Perros argentinos, perros suecos

Por Martina Dentella.
Después de leer Los Sorrentinos, la primera novela de Virginia Higa, que relata la historia de esa pasta creada por las manos de sus antepasados, no dudé en comprar su último libro, El hechizo del verano, de la editorial Sigilo.
Este nuevo libro de no ficción relata su vida en Estocolmo, donde reside desde el 2017, donde formó una familia y trabaja como traductora y docente. Habla de la felicidad, de la maternidad, de noches larguísimas de invierno y de días de un sol bajo, como de atardecer, sin final. De amigos y amigas que recibe en esa ciudad que no siente propia, de editores, de abundancia de vocales, de hospitalidad. También escribe sobre el comportamiento de los perros y sobre el dinero. Explica, que a diferencia de los perros del interior argentino, los perros suecos son discretos como sus dueños. Que en la calle, ninguno ladra. Que no hacen escándalo, ni se pelean, ni se persiguen la cola 'como los perros vagabundos de nuestras ciudades ruteras'.
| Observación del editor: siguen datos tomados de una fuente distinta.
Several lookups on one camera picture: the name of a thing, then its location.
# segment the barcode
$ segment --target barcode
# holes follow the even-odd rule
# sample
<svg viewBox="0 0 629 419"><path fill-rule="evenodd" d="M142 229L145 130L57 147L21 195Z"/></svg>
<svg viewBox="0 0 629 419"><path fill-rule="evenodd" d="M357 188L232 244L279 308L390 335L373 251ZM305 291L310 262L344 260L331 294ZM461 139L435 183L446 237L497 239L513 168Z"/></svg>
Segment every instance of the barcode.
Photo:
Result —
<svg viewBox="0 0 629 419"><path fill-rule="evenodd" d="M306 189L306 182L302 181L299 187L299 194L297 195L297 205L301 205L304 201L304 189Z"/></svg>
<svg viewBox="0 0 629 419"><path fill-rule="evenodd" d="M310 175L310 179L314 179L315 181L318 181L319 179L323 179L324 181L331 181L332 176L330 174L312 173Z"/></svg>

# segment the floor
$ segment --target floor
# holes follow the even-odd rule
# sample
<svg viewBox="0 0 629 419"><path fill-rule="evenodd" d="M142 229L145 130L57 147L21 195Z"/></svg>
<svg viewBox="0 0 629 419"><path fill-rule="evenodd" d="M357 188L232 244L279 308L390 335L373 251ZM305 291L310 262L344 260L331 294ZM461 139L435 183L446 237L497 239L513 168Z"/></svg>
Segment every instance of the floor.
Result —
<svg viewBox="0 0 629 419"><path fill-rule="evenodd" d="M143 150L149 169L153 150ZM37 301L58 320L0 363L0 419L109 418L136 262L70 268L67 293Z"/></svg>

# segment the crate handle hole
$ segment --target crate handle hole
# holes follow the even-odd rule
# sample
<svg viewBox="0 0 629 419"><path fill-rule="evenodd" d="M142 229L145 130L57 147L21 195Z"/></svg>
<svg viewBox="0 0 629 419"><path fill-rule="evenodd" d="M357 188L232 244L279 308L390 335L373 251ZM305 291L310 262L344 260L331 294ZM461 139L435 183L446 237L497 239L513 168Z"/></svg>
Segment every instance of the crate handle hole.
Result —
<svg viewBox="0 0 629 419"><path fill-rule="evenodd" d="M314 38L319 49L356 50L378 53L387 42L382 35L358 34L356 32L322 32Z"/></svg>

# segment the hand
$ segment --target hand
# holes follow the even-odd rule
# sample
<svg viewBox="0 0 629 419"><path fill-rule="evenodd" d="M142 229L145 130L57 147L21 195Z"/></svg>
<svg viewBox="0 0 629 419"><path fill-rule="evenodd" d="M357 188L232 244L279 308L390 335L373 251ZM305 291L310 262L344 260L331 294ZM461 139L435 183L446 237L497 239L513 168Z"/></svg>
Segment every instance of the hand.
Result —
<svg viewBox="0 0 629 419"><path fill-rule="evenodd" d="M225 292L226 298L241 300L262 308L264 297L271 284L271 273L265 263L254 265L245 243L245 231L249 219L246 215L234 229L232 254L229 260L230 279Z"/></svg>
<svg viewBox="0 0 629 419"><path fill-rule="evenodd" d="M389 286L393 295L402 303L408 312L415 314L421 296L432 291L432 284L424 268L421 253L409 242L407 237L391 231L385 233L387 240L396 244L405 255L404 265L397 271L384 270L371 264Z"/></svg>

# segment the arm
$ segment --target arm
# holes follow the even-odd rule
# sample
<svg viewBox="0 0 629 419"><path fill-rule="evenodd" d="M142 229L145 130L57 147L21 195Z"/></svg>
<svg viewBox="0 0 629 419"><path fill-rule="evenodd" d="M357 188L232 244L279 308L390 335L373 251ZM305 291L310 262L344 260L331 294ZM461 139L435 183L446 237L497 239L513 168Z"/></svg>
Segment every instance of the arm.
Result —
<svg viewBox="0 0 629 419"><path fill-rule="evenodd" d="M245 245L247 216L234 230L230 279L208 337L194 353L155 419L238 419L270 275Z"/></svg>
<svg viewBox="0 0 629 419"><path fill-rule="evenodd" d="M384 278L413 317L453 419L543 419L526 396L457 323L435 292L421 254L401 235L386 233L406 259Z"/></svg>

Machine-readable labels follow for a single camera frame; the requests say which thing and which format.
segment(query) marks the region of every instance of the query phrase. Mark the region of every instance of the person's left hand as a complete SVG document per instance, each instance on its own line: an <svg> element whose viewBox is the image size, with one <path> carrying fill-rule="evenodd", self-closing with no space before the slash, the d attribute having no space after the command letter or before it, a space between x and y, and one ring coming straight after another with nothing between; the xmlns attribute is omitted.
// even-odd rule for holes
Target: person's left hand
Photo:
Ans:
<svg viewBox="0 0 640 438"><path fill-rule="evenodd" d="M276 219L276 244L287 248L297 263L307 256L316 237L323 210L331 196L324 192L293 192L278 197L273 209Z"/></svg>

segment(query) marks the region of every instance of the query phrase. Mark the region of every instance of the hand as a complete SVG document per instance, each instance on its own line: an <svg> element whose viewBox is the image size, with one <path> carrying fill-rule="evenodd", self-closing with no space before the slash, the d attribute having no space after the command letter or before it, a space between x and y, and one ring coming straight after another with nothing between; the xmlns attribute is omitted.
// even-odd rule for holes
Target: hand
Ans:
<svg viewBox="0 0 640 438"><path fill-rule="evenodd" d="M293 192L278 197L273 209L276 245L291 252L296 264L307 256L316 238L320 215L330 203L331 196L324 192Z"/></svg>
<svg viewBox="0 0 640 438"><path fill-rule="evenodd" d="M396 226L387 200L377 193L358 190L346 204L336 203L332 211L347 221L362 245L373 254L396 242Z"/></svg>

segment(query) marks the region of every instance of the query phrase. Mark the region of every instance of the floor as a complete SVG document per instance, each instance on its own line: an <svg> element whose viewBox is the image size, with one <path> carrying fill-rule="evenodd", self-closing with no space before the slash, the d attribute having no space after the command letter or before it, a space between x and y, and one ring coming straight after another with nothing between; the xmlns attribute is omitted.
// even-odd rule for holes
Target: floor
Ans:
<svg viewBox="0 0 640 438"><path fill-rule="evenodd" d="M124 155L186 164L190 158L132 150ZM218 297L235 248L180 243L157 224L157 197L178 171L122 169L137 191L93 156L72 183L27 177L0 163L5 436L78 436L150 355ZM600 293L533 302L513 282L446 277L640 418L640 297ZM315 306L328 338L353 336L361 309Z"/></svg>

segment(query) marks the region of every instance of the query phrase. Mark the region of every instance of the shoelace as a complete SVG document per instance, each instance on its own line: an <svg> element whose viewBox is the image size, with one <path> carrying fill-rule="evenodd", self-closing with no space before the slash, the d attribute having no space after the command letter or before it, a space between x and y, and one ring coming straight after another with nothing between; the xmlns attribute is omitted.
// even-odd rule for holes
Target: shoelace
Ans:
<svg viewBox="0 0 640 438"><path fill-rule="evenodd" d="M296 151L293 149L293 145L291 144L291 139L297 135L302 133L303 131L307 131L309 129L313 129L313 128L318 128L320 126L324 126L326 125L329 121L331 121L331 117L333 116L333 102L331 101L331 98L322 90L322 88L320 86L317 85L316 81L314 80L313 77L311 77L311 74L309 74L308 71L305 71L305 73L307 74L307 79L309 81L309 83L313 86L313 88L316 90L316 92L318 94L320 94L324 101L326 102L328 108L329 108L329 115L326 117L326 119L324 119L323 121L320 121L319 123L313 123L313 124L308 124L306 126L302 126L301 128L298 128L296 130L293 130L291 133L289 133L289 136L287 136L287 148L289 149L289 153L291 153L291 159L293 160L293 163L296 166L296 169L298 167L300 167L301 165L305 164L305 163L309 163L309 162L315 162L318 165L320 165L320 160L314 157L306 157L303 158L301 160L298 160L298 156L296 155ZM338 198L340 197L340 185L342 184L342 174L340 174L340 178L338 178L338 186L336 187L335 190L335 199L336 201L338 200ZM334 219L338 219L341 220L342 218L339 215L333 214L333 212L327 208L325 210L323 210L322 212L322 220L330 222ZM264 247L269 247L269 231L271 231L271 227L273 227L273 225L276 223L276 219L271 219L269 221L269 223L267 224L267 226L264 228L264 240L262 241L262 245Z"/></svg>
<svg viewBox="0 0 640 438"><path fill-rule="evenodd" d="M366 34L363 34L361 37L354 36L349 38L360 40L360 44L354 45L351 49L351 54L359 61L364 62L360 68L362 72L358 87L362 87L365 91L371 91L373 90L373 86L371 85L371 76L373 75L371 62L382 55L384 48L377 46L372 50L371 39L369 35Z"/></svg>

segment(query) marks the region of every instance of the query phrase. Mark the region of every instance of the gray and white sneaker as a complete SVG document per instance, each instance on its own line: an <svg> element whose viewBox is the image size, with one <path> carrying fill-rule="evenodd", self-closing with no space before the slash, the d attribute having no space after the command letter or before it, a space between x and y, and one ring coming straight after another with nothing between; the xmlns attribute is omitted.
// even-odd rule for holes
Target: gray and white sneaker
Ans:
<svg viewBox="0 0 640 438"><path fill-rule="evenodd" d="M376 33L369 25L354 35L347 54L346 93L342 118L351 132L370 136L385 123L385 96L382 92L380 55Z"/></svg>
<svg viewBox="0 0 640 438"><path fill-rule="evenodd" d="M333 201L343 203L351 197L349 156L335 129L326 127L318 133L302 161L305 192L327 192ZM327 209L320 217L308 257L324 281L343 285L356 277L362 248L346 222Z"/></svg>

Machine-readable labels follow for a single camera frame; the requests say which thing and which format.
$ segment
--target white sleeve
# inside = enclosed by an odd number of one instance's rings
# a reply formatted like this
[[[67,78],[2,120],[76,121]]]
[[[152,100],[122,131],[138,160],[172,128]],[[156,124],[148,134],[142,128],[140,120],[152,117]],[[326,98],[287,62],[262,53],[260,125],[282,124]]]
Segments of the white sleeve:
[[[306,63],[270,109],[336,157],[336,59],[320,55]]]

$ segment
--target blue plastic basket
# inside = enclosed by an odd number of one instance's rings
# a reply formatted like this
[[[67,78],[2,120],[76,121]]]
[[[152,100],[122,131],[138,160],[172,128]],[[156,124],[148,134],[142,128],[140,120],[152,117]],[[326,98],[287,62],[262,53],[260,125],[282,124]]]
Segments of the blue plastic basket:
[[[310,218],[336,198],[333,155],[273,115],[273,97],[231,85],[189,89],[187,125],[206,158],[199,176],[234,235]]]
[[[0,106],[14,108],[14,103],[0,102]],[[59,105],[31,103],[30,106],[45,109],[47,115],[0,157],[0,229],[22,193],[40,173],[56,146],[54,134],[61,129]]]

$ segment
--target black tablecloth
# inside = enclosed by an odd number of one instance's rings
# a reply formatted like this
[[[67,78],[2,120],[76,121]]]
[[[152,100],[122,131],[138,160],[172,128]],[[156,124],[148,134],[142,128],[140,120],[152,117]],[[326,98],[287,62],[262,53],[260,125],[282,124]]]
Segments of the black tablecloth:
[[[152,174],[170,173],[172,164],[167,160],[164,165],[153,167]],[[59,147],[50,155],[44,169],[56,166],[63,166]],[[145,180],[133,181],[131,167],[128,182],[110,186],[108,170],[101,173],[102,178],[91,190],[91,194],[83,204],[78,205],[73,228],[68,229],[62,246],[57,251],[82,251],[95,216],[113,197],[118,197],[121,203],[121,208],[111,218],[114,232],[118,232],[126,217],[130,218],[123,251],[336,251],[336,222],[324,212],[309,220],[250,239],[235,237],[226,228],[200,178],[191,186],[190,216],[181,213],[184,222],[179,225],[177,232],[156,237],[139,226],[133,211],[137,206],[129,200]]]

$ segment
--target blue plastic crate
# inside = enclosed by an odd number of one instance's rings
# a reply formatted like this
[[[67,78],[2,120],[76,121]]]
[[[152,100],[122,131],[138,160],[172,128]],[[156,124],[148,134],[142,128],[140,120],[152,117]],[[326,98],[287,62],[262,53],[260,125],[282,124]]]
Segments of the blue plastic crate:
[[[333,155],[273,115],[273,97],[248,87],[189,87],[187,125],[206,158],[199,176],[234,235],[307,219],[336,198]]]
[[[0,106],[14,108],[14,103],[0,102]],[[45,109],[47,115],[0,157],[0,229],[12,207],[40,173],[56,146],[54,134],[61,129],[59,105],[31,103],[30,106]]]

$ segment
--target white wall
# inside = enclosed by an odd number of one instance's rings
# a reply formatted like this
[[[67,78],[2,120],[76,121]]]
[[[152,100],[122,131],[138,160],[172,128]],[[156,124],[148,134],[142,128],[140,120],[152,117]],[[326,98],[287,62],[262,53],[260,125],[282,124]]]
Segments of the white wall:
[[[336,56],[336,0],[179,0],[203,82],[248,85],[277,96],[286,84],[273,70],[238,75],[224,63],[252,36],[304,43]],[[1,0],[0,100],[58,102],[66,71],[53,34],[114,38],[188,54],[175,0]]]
En Suecia, aclara, los perros callejeros no existen y 'la existencia perruna es tan funcional y ordenada como la de los humanos con los que conviven'. Hay guarderías para perros, donde la gente los deja cuando va a trabajar y los busca a la salida, igual que a sus hijos. También escuelas donde se los educa. Pero un dato es todavía más sorprendente: no es posible adoptar un cachorro. Los perros se venden y se compran y su valor comercial es altísimo, ronda los 800 dólares. Según su propia investigación conversacional, los suecos creen que cuando tienen que pagar por algo 'se lo toman más en serio', y que 'es probable que alguien que pagó ocho mil coronas no abandone al perro'. Higa reflexiona: 'Entiendo cómo funciona el argumento de la gratuidad y del esfuerzo, pero me parece extraña su aplicación en un país donde todos reciben tantos beneficios del estado'.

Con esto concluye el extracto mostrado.